After the police removed evidence from the home, and a company called Aftermath scrubbed the floors, the house sat silent last week. A silver Lexus SUV and a gray Ford SUV were parked in the driveway, each adorned with a sticker for Woodward Academy, the elite private high school from which Erin and Chris graduated. The blinds of the house were drawn.
Neither the family nor the police have publicly offered any motivation for the murders. Marsha’s siblings declined interviews, but others who witnessed the family from afar described her as a particularly devoted mother.
“She did everything with her children, everything,” said Brenda Edwards, an aunt by marriage to Erin and Chris. “She stayed home, raised their kids. She even helped me out with my children.”
She was protective, maybe almost to a fault. Once, when Erin was at BU, she mentioned to her mother that she was planning to take the bus to New York City for the weekend, said Thelemaque, Erin’s friend.
“Her mom’s like, ‘I’m not going to let you take a bus. What if something happens to you?’ ” Thelemaque recalled.
On social media, Marsha presented herself as a mother who adored her children and delighted in their accomplishments. In June, she posted a photo of herself with her arms around them, captioned, “Sending birthday wishes to my June Blessings. #mybestguy #mybestgirl.” In an Instagram post time-stamped Aug. 21, the day the police found the bodies, Marsha wrote: “I’ve had the best summer, first with Chris in Miami, and Erin in Italy. I could not ask for better children.”
And her children seemed to love their mother fiercely in return. In April, Erin posted on Facebook about an award her mother was receiving. “I could not be more proud of my mother,” she wrote, describing her as “the hardest working person I know, and the best mother of all time.”
Christopher and Marsha Edwards divorced in 2012, but to some onlookers they seemed to remain on good terms.
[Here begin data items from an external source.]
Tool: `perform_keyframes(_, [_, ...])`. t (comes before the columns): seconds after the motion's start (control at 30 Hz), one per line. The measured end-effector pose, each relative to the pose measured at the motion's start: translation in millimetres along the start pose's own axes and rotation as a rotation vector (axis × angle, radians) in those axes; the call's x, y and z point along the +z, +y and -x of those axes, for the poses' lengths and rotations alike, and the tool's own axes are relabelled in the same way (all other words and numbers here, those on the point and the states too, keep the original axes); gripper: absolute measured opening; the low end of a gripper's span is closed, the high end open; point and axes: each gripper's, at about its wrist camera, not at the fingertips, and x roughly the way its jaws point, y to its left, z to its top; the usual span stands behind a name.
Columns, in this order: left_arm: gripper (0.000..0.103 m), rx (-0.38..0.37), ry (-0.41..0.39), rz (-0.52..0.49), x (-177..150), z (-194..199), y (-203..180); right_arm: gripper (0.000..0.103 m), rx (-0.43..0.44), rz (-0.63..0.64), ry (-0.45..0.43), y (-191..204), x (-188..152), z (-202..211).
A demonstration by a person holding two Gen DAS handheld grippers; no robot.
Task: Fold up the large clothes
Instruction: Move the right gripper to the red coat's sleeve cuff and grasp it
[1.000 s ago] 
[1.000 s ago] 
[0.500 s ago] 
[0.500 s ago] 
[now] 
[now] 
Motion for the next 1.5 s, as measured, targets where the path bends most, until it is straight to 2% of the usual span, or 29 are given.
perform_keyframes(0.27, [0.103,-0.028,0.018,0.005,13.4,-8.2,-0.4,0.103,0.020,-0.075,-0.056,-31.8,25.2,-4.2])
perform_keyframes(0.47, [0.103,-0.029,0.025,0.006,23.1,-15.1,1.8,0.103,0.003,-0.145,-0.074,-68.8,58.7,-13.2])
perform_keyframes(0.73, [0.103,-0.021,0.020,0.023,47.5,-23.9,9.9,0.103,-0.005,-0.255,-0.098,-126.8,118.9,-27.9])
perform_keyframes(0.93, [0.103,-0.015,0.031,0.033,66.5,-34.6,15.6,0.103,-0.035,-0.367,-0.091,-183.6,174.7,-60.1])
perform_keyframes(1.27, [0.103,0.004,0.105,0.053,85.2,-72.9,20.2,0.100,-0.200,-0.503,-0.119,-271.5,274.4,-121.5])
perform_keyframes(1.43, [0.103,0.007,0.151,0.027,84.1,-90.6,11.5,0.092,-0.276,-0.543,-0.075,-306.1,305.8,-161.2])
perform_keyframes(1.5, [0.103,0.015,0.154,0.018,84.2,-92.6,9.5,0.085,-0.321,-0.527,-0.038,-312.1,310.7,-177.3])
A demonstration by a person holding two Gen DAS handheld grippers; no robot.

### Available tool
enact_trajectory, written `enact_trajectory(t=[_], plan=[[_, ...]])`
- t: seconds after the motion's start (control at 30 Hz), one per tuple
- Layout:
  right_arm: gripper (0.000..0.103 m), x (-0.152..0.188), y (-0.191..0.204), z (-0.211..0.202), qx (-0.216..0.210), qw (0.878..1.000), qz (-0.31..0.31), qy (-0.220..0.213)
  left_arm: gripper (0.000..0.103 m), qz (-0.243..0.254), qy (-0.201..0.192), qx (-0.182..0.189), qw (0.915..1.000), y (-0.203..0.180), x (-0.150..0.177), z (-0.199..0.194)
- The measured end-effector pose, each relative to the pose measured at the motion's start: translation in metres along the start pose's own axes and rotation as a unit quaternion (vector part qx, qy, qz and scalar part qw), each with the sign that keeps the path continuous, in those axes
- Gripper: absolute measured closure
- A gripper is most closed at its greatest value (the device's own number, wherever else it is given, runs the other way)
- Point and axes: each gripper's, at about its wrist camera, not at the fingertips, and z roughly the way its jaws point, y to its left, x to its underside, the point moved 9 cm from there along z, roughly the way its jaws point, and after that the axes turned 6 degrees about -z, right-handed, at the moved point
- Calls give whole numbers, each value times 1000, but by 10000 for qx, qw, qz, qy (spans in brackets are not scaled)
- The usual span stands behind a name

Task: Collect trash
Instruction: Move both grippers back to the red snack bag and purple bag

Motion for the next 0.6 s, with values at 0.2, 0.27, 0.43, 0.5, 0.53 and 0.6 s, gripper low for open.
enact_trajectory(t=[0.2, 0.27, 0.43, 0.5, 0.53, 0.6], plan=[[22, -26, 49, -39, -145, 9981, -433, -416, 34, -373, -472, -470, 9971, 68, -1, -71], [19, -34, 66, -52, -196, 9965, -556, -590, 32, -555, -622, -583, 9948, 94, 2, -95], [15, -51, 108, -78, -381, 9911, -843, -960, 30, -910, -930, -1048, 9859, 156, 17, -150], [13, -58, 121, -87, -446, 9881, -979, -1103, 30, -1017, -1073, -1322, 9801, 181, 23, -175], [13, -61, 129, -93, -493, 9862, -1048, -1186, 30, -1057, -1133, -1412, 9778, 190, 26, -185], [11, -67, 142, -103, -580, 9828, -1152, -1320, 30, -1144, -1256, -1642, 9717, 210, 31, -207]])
During Erin’s freshman year at BU, they came to visit Boston together and took Erin and friends out to a fancy meal in the North End, according to Thelemaque.
“When we went out to dinner, they were very friendly with each other,” Thelemaque said.
Court records offer more details about the marriage. In 2000, Christopher Edwards filed for divorce, and the court granted his request in 2002, records show. But in 2007, the couple returned to court and requested that the divorce judgment be set aside, saying they reconciled shortly after their divorce was finalized and had been living together as husband and wife. A judge granted the request, records show, but five years later the couple divorced again. Christopher Edwards now has a significant other, his spokesman confirmed.
In the aftermath of the deaths, people whispered and wondered and prayed and wept. A few talked about ever-present violence in the world. Others spoke of eternal life, and the Lord’s wisdom. Why had it happened? What hadn’t they understood?
In the end, many were left only with scattered facts and images, a puzzle defined by its missing pieces. How Chris sometimes stayed up all night playing video games. How Erin was elated when she had her first story on the front page of the college paper. The portraits. The gunshots. An empty house, two cars still in the driveway.
A video, which Thelemaque shared with the Globe, shows Erin sitting in a student center at BU, wearing a T-shirt that says “Black Girls are the Purest Form of Art.” She is lip-syncing to a Jill Scott song, and then, after a few seconds, she stands up and begins to dance in earnest, throwing her arms up, tossing her black curls.